### YOUR ASSIGNMENT:
Starting with the line below that holds "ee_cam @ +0" and stopping after the line that holds "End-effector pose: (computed", transcribe the lines exactly, leaving out all pictures.

RECORD SET Start Marker

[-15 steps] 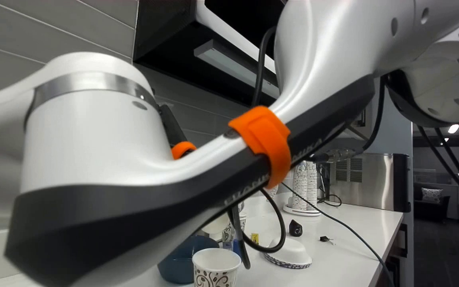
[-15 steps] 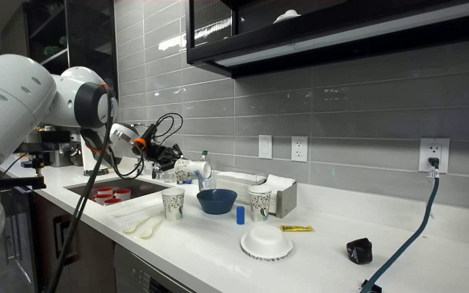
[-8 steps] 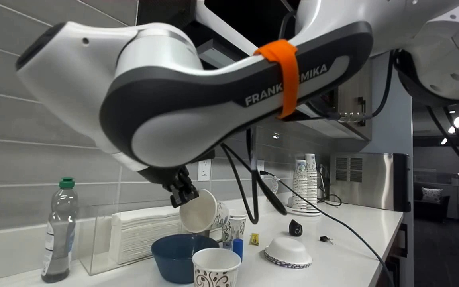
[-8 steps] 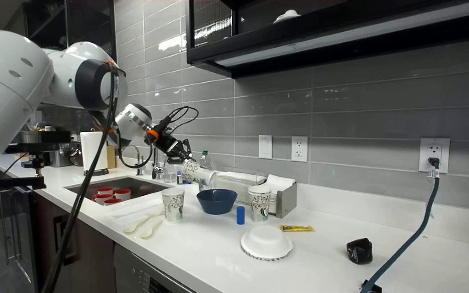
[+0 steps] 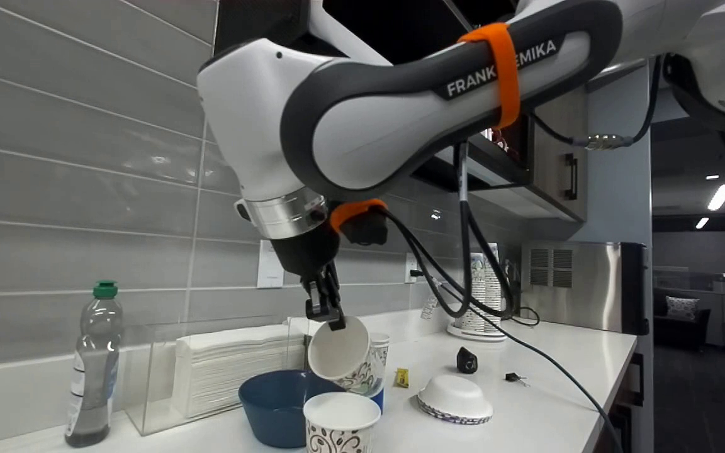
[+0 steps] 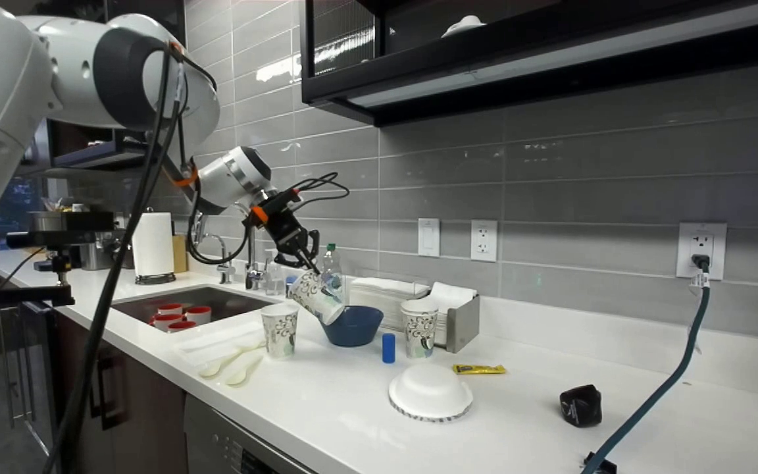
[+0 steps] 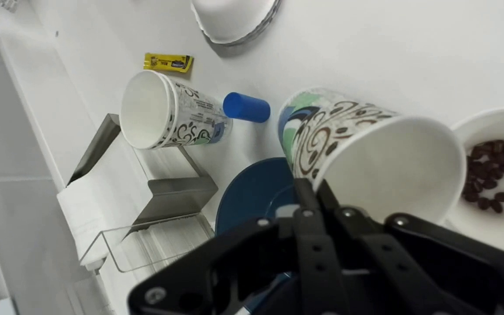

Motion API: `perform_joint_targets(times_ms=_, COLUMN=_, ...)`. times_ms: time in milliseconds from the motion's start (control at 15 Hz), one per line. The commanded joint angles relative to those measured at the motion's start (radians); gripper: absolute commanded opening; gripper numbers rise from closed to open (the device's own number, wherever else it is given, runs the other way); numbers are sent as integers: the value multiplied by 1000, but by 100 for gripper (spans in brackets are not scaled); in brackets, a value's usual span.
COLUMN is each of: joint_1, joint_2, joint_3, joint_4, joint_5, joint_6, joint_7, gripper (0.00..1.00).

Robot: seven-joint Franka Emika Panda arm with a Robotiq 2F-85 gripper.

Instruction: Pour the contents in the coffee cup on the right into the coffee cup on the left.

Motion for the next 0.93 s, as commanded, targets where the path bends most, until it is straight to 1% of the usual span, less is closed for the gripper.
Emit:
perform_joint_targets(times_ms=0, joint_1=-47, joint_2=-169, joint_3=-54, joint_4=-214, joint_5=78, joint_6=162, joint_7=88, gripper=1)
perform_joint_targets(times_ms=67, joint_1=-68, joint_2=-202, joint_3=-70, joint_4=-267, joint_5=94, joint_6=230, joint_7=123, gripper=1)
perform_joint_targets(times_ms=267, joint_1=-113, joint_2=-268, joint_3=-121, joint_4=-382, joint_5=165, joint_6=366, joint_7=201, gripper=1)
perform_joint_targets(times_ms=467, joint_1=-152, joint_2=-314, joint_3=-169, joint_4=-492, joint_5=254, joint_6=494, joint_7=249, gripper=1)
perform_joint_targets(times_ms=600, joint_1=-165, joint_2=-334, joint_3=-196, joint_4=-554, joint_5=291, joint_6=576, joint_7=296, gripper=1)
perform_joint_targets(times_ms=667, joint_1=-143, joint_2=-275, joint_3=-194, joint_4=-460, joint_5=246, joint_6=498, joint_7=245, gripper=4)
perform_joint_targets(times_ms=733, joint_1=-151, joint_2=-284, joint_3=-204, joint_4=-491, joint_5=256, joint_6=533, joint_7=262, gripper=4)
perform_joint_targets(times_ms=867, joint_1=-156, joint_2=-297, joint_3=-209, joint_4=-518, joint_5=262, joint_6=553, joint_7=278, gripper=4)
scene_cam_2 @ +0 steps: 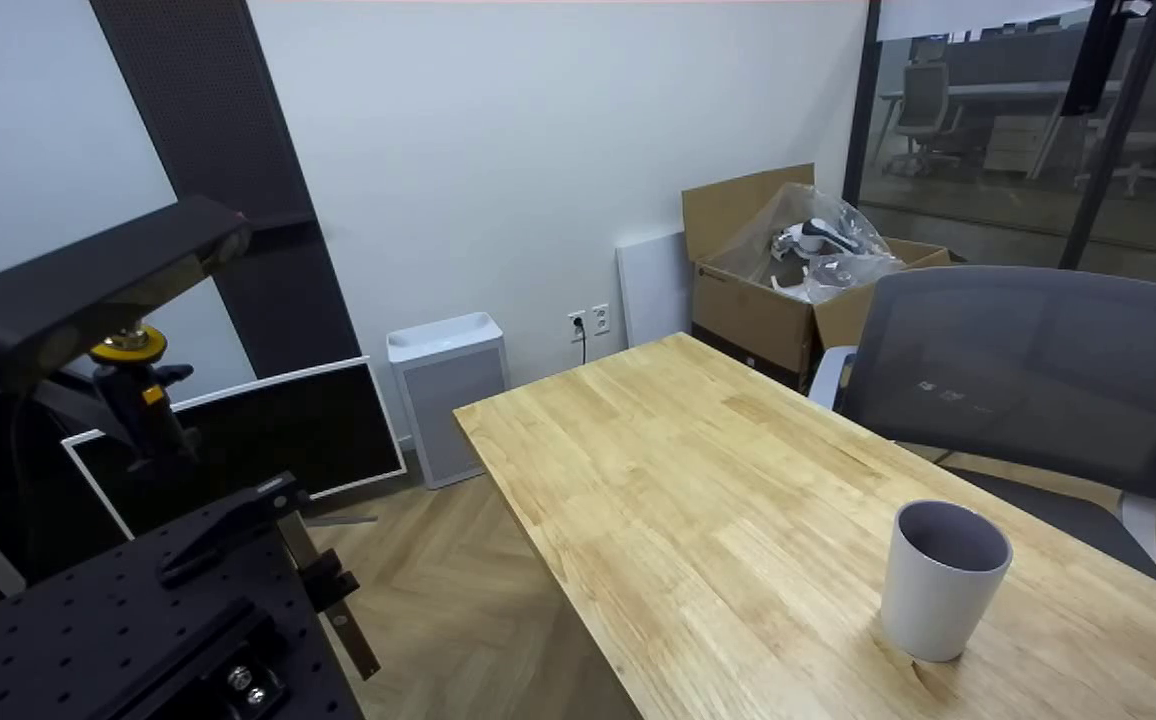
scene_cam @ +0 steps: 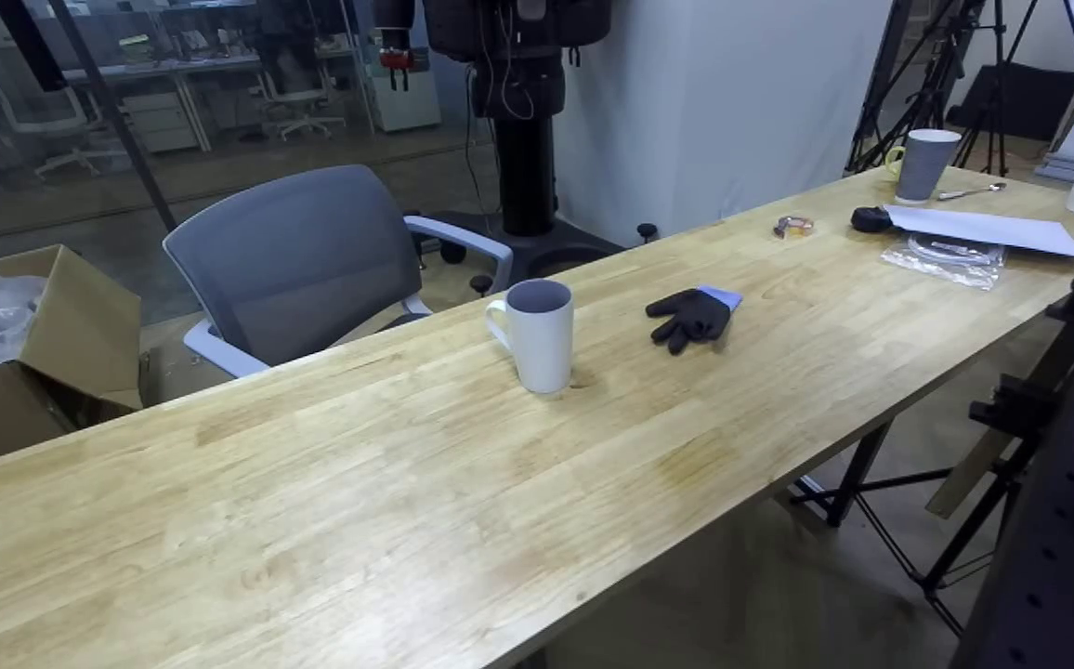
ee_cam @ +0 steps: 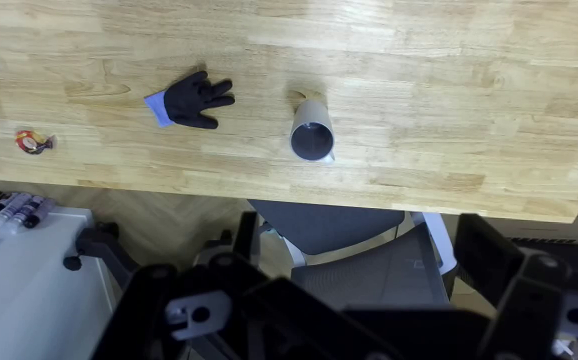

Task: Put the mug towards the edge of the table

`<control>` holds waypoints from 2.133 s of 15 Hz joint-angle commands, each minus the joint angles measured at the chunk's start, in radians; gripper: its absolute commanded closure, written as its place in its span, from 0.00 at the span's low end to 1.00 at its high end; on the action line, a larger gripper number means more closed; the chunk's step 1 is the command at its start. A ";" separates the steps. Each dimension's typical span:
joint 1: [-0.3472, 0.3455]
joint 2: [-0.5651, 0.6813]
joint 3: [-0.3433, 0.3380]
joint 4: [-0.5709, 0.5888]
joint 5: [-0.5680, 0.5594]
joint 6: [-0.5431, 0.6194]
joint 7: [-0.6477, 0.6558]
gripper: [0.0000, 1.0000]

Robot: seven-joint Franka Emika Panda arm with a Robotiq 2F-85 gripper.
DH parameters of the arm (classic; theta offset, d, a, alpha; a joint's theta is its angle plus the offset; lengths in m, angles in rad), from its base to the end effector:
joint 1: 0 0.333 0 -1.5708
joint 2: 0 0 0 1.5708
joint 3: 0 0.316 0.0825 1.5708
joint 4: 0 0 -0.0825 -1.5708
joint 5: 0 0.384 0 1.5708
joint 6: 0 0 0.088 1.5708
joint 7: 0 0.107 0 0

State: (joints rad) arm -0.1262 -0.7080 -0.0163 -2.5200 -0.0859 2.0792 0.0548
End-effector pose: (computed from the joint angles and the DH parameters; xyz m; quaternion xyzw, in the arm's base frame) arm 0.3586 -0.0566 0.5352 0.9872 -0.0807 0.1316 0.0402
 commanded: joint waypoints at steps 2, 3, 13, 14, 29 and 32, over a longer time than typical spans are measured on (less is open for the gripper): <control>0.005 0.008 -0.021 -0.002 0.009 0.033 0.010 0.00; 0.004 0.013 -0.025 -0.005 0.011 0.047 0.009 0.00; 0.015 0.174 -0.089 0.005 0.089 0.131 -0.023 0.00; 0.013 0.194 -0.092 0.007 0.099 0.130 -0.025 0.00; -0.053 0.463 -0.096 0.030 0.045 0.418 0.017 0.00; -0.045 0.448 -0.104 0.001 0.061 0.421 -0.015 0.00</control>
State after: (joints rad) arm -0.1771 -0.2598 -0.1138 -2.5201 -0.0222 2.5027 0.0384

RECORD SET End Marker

### ANSWER SECTION:
ee_cam @ +0 steps: 

Task: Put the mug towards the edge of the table

`<control>` holds waypoints from 2.133 s of 15 Hz joint-angle commands, each minus the joint angles measured at the chunk's start, in radians; gripper: its absolute commanded closure, written as its place in its span, from 0.00 at the span's low end to 1.00 at its high end; on the action line, a larger gripper number means more closed; the chunk's step 1 is the command at its start. A ";" separates the steps. Each dimension's typical span:
joint 1: [-0.3472, 0.3455]
joint 2: [-0.5651, 0.6813]
joint 3: [-0.3433, 0.3380]
joint 4: [-0.5709, 0.5888]
joint 5: [-0.5680, 0.5594]
joint 6: [-0.5431, 0.6194]
joint 7: [-0.6477, 0.6558]
gripper: [0.0000, 1.0000]

Robot: seven-joint Franka Emika Panda arm with a Robotiq 2F-85 gripper.
DH parameters of the arm (classic; theta offset, d, a, alpha; a joint's theta is its angle plus the offset; lengths in m, angles in rad), from its base to the end effector:
joint 1: 0 0.333 0 -1.5708
joint 2: 0 0 0 1.5708
joint 3: 0 0.316 0.0825 1.5708
joint 4: 0 0 -0.0825 -1.5708
joint 5: 0 0.384 0 1.5708
joint 6: 0 0 0.088 1.5708
joint 7: 0 0.107 0 0

State: (joints rad) arm -0.1262 -0.7080 -0.0163 -2.5200 -0.0859 2.0792 0.0548
End-effector pose: (computed from the joint angles and the DH parameters; xyz m; quaternion xyzw, in the arm's base frame) arm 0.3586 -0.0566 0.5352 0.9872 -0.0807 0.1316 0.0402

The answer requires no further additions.